• [What to do]: Below are records. Find each line in them that holds the word "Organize" and copy it.

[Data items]
_____

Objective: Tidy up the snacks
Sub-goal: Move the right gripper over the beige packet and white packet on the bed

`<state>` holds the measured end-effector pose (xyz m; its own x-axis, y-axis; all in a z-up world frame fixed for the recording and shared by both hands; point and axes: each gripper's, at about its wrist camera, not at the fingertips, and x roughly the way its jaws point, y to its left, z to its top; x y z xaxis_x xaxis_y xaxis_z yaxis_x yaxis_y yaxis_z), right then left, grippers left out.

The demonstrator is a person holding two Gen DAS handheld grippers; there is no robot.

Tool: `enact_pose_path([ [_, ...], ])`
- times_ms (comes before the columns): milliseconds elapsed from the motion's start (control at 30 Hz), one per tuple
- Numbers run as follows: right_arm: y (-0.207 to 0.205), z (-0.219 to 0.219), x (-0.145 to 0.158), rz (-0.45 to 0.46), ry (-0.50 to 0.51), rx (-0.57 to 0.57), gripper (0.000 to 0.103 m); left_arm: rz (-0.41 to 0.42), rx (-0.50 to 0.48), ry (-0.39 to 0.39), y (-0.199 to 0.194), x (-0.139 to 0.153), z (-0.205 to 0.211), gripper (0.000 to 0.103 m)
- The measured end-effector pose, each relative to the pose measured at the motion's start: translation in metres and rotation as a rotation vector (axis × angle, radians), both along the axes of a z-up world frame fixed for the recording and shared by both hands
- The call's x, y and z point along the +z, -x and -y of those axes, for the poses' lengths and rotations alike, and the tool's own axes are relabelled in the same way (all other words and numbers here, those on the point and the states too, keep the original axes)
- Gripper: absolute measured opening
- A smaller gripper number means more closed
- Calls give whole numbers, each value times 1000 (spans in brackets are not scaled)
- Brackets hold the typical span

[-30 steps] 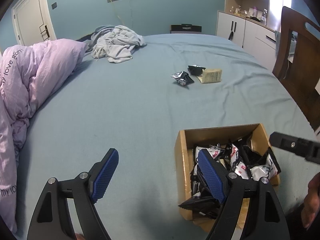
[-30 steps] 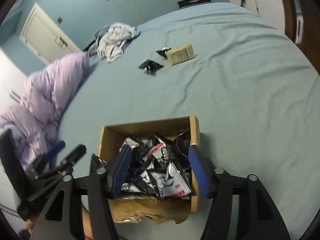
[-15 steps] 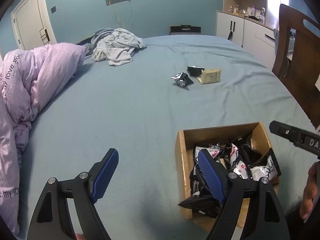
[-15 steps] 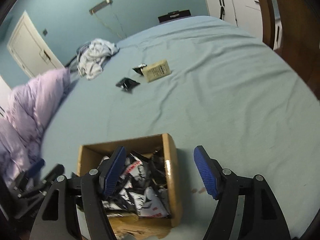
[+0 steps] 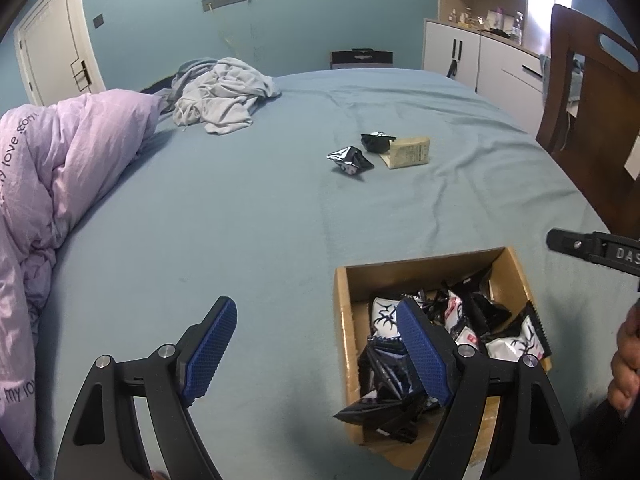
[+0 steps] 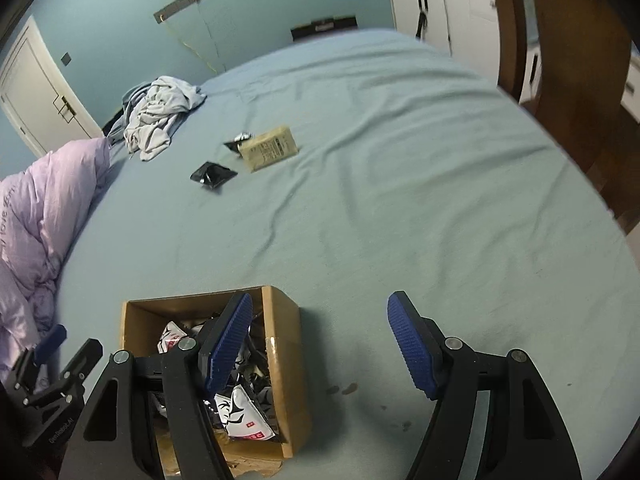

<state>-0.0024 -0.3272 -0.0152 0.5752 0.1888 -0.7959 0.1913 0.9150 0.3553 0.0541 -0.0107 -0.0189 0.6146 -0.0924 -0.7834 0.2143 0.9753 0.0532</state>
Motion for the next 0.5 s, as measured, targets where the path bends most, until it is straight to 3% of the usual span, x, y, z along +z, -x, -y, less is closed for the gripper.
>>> enact_pose_path([
  [167, -46, 6, -2, -98, -112, 95, 70, -27, -15, 33, -10, 1, 1, 84],
  [267, -82, 7, 8, -113, -45, 118, 70, -66, -3, 34, -21, -3, -2, 85],
  [400, -149, -2, 2, -251, 109, 107, 70, -157, 35, 90, -37, -13, -13, 85],
  [500, -200, -13, -5, -288, 76, 141, 70, -201, 72, 149, -45, -21, -24, 85],
])
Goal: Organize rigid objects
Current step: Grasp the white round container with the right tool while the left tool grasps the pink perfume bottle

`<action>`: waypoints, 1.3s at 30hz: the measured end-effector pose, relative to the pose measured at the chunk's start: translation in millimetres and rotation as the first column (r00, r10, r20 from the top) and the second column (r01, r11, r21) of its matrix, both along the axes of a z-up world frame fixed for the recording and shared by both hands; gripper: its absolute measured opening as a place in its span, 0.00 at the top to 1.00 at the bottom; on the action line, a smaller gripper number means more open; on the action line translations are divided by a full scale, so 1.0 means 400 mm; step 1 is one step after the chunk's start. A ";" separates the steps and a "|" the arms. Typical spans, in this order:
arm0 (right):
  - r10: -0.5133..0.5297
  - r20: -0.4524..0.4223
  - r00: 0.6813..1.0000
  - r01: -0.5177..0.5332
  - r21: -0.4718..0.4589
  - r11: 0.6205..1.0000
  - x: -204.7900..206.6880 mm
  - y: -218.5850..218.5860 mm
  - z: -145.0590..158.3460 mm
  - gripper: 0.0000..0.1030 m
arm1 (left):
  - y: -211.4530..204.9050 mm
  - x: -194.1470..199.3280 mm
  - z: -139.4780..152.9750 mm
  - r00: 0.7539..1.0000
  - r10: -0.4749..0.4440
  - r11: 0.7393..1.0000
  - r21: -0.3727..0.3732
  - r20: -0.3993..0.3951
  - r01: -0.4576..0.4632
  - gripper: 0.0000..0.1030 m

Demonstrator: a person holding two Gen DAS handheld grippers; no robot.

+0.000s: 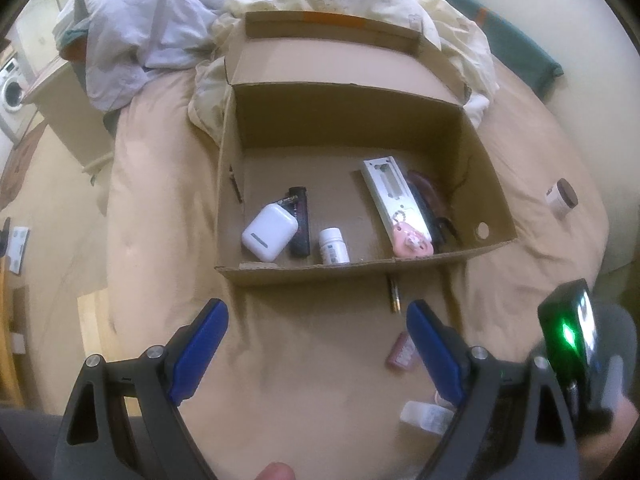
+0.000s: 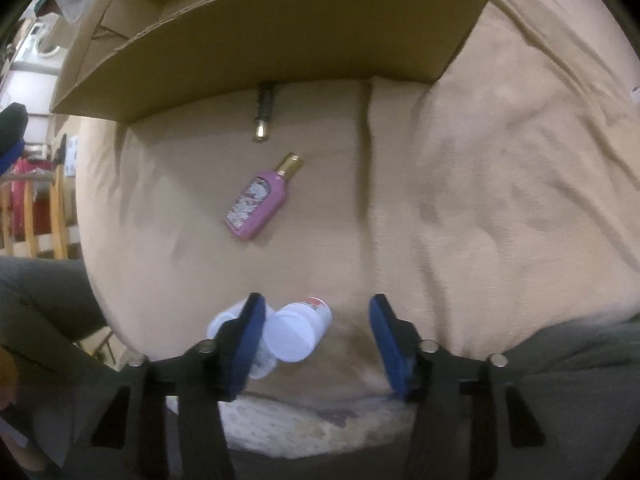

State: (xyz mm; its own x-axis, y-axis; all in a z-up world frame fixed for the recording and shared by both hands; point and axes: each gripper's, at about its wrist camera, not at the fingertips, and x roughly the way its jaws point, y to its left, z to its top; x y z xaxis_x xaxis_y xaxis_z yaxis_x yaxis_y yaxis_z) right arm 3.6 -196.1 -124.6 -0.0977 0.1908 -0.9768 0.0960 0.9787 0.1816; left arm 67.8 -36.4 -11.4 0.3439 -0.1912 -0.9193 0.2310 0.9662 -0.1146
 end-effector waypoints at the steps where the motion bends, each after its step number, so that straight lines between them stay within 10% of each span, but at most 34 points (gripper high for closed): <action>1: 0.008 -0.010 1.000 -0.008 0.001 1.000 -0.001 -0.001 -0.002 0.55 | 0.001 0.000 0.000 1.000 0.001 1.000 -0.001 -0.002 -0.001 0.13; 10: 0.091 -0.039 0.995 -0.091 -0.004 0.996 -0.016 0.052 -0.045 0.73 | -0.004 -0.003 -0.014 1.000 -0.009 1.000 0.021 -0.010 0.009 0.13; 16: 0.136 0.100 0.986 -0.139 0.025 0.990 0.006 0.066 0.034 0.73 | 0.000 0.003 -0.033 0.999 -0.002 1.000 0.024 -0.041 0.003 0.13; 25: -0.052 0.456 0.889 -0.050 0.209 0.977 0.042 -0.045 0.193 0.73 | -0.045 -0.013 -0.082 0.994 -0.076 0.993 0.079 -0.084 0.083 0.13; 39: -0.264 0.539 0.800 0.089 0.328 0.940 0.103 -0.151 0.224 0.73 | -0.159 -0.045 -0.169 0.962 -0.243 0.953 0.155 -0.126 0.261 0.13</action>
State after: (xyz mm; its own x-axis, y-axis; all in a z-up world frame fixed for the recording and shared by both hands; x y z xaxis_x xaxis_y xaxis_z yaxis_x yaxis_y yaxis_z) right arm 45.0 -256.4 -35.0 0.5179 0.4149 -0.7481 0.0562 0.8561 0.5137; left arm 49.8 -100.1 -79.0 0.2056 -0.0984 -0.9737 0.4647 0.8854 0.0087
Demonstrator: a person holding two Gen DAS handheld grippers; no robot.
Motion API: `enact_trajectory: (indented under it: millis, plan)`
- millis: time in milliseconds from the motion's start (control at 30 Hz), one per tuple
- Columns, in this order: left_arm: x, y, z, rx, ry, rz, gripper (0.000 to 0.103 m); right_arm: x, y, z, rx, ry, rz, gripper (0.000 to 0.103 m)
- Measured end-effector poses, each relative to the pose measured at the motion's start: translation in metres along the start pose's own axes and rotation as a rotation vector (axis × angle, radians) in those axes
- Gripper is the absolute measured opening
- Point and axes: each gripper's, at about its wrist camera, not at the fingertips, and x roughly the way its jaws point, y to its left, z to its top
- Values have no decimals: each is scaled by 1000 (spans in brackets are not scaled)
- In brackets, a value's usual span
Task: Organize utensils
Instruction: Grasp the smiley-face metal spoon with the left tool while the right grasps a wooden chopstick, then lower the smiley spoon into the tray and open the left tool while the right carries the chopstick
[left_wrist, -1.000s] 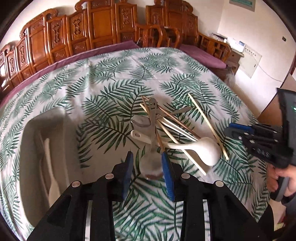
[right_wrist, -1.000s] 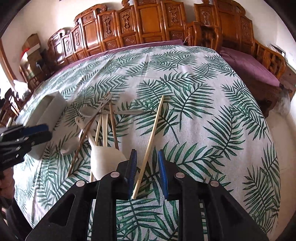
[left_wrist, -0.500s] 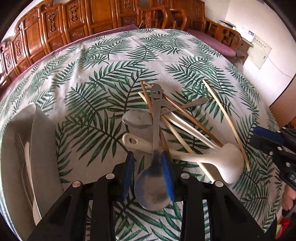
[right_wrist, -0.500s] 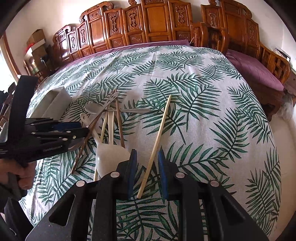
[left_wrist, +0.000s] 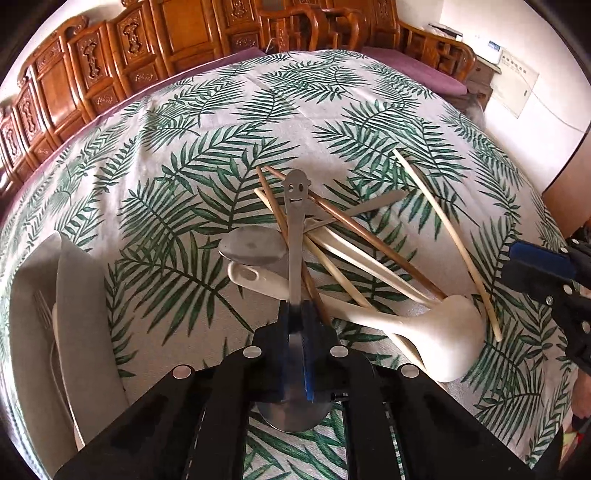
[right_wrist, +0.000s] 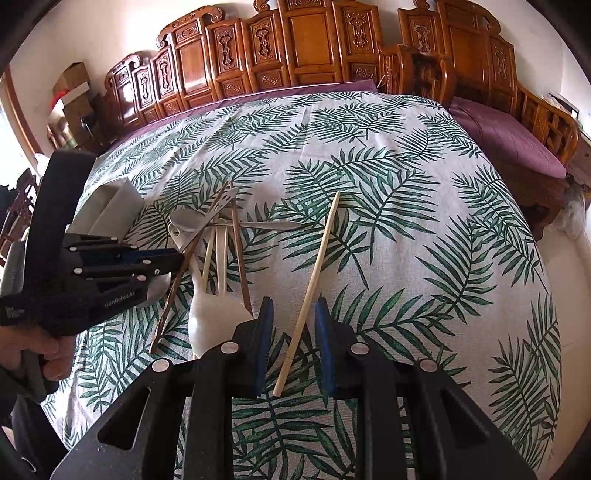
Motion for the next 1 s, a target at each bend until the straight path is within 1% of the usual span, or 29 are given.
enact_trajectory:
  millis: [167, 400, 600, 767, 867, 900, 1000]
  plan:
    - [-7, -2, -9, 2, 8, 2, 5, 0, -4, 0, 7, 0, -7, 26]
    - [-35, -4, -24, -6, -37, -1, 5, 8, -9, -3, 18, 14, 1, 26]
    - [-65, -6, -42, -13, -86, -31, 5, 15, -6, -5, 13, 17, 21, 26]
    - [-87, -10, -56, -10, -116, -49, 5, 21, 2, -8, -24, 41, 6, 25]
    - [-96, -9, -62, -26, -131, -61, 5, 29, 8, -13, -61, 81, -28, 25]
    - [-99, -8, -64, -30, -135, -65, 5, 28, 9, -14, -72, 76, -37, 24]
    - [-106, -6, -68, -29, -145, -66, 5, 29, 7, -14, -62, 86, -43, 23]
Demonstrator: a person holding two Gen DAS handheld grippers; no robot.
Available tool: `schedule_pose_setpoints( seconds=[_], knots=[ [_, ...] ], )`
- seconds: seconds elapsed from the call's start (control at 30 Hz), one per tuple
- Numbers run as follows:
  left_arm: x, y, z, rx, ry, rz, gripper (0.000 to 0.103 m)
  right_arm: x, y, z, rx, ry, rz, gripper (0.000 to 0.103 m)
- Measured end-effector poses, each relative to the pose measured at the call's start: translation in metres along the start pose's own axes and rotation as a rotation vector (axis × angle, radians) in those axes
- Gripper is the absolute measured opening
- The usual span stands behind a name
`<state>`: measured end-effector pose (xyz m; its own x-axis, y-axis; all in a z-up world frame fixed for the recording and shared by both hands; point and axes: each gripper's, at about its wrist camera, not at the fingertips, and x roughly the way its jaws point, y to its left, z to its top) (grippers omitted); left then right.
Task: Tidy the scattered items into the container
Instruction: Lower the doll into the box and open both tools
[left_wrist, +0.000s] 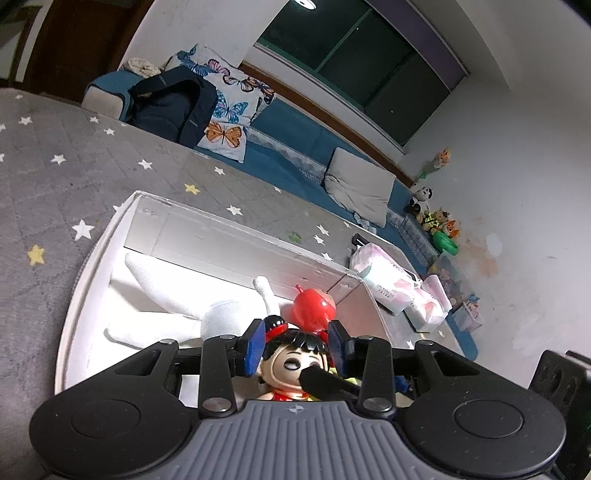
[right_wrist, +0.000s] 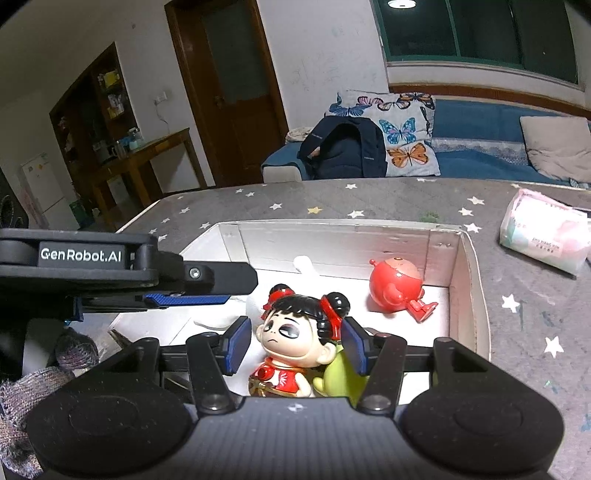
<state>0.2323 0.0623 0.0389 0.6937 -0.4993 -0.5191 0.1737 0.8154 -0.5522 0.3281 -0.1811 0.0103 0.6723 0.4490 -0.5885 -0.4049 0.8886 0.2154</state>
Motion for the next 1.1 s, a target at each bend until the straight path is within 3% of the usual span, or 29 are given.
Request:
schedule_pose_setpoints(
  seconds=[0.63,1.1],
  knots=[
    [-0.040,-0.014,-0.033,0.083,-0.025,0.134,0.040,-0.032,0.020,-0.025,-0.056,-0.030,0.003,0.068],
    [-0.065,-0.017,-0.055,0.100,-0.041,0.174,0.040,-0.057,0.050,-0.049,-0.171,-0.073,-0.017,0.073]
  ],
)
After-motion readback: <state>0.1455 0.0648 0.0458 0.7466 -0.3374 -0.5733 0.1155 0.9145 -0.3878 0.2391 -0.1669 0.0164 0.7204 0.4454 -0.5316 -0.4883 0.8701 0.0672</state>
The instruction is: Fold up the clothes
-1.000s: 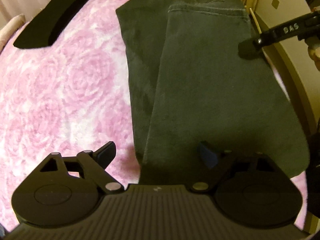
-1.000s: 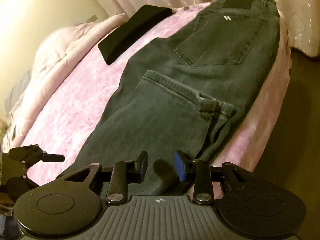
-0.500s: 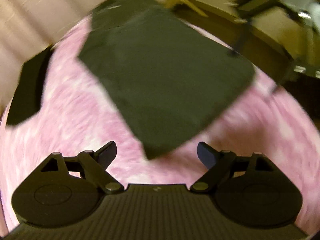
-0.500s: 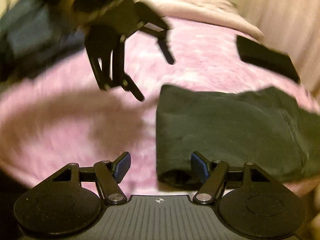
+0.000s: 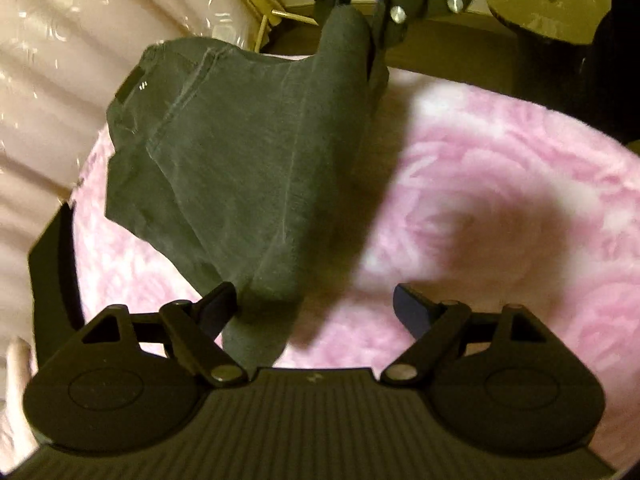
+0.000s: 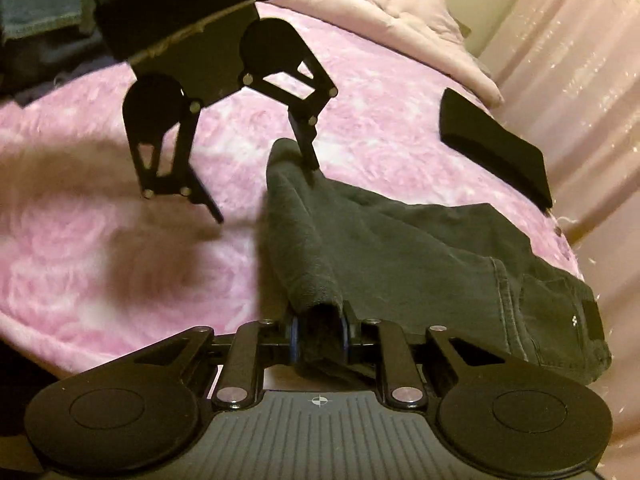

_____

• [Output]:
Goal: Organize rigid objects
Task: Organize utensils

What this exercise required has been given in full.